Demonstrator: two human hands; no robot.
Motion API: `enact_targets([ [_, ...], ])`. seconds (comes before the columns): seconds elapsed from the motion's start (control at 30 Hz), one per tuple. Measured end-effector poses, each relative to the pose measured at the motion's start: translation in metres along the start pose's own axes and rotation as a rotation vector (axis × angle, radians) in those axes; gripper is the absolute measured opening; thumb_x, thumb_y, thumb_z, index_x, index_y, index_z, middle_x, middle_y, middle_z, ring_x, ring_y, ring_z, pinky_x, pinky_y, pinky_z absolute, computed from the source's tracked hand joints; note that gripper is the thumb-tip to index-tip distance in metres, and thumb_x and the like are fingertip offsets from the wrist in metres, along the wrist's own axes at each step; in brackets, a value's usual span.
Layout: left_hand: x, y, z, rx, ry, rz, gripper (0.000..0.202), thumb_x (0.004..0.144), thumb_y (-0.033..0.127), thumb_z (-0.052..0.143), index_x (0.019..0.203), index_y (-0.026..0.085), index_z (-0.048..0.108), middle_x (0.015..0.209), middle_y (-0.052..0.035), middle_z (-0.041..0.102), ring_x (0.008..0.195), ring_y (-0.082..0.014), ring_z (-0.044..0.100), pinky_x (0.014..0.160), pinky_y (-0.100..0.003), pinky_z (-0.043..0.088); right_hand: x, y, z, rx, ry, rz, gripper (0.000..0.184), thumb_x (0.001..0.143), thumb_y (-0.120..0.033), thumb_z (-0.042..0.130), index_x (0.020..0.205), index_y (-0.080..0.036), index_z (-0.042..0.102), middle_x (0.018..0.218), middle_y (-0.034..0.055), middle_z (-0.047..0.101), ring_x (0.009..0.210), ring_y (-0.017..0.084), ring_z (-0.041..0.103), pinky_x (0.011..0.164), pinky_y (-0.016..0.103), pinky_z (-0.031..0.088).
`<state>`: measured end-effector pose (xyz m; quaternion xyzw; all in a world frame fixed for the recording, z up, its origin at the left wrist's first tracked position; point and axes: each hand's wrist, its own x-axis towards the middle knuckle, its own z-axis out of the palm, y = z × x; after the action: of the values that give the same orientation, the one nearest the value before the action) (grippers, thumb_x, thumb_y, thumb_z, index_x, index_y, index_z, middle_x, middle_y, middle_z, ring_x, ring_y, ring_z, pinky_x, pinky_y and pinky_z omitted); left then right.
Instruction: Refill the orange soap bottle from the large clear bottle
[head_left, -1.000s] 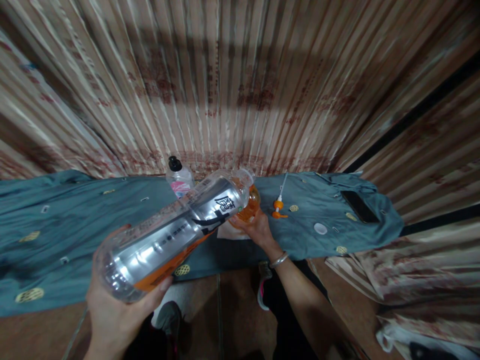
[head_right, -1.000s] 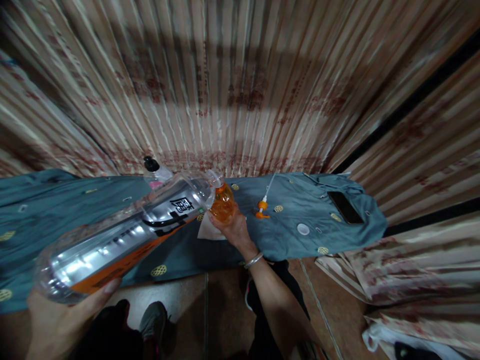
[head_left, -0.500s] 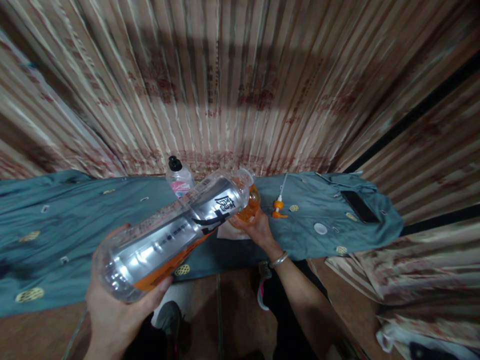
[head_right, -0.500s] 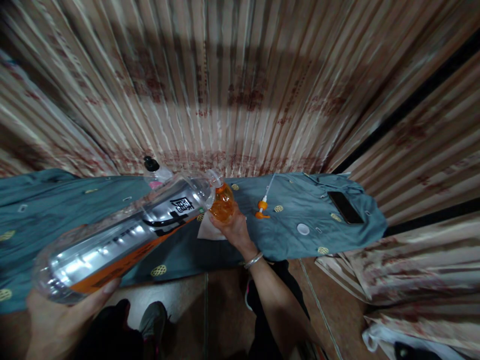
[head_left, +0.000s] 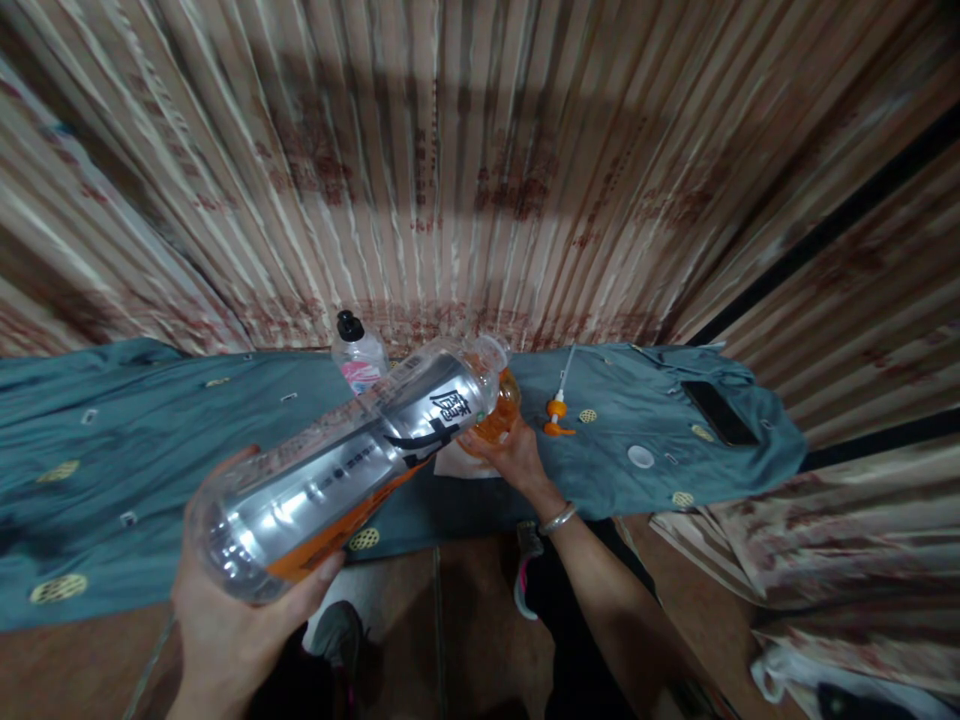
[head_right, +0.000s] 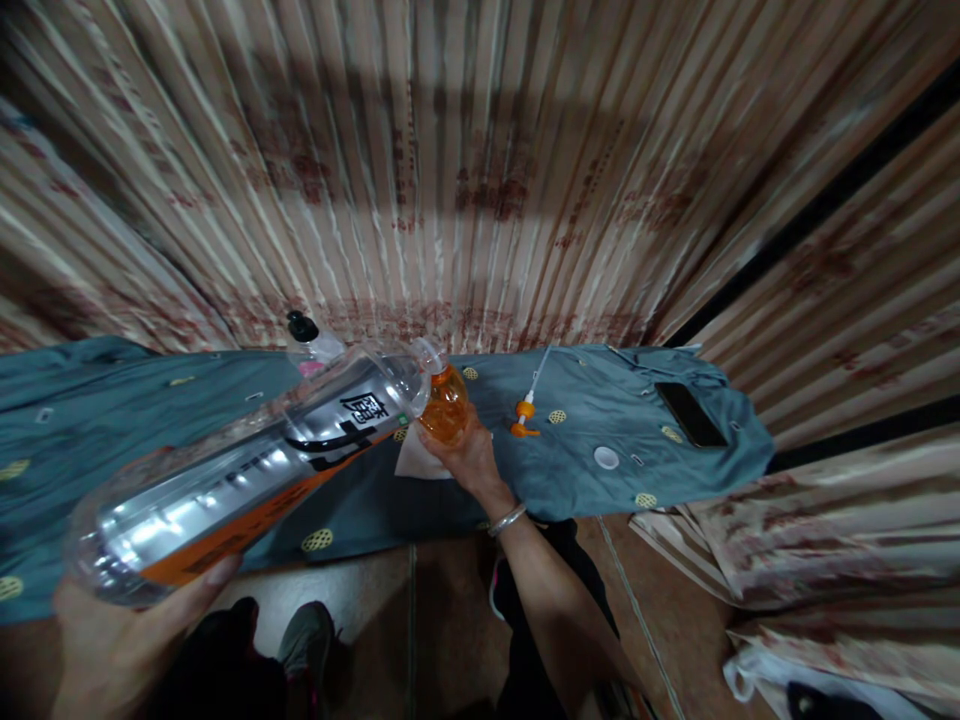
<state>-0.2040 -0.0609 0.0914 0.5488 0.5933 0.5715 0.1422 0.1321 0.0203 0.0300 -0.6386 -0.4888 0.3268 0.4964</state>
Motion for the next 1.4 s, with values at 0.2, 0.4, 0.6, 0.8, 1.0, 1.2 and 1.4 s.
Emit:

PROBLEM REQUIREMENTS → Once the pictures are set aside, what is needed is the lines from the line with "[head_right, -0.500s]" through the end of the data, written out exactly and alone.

SOLVED EXERCISE →
[head_right, -0.500s] 
[head_left, +0.000s] 
[head_right, +0.000s] 
<state>-0.2040 -0.0609 0.0914 0.5488 0.5933 0.5715 0.1422 0.1321 0.0203 0.0300 -0.6386 -0.4888 0.3268 0.4964</state>
Motion for the next 1.4 s, with values at 0.2, 0.4, 0.6, 0.8, 1.0, 1.2 and 1.4 s.
Emit:

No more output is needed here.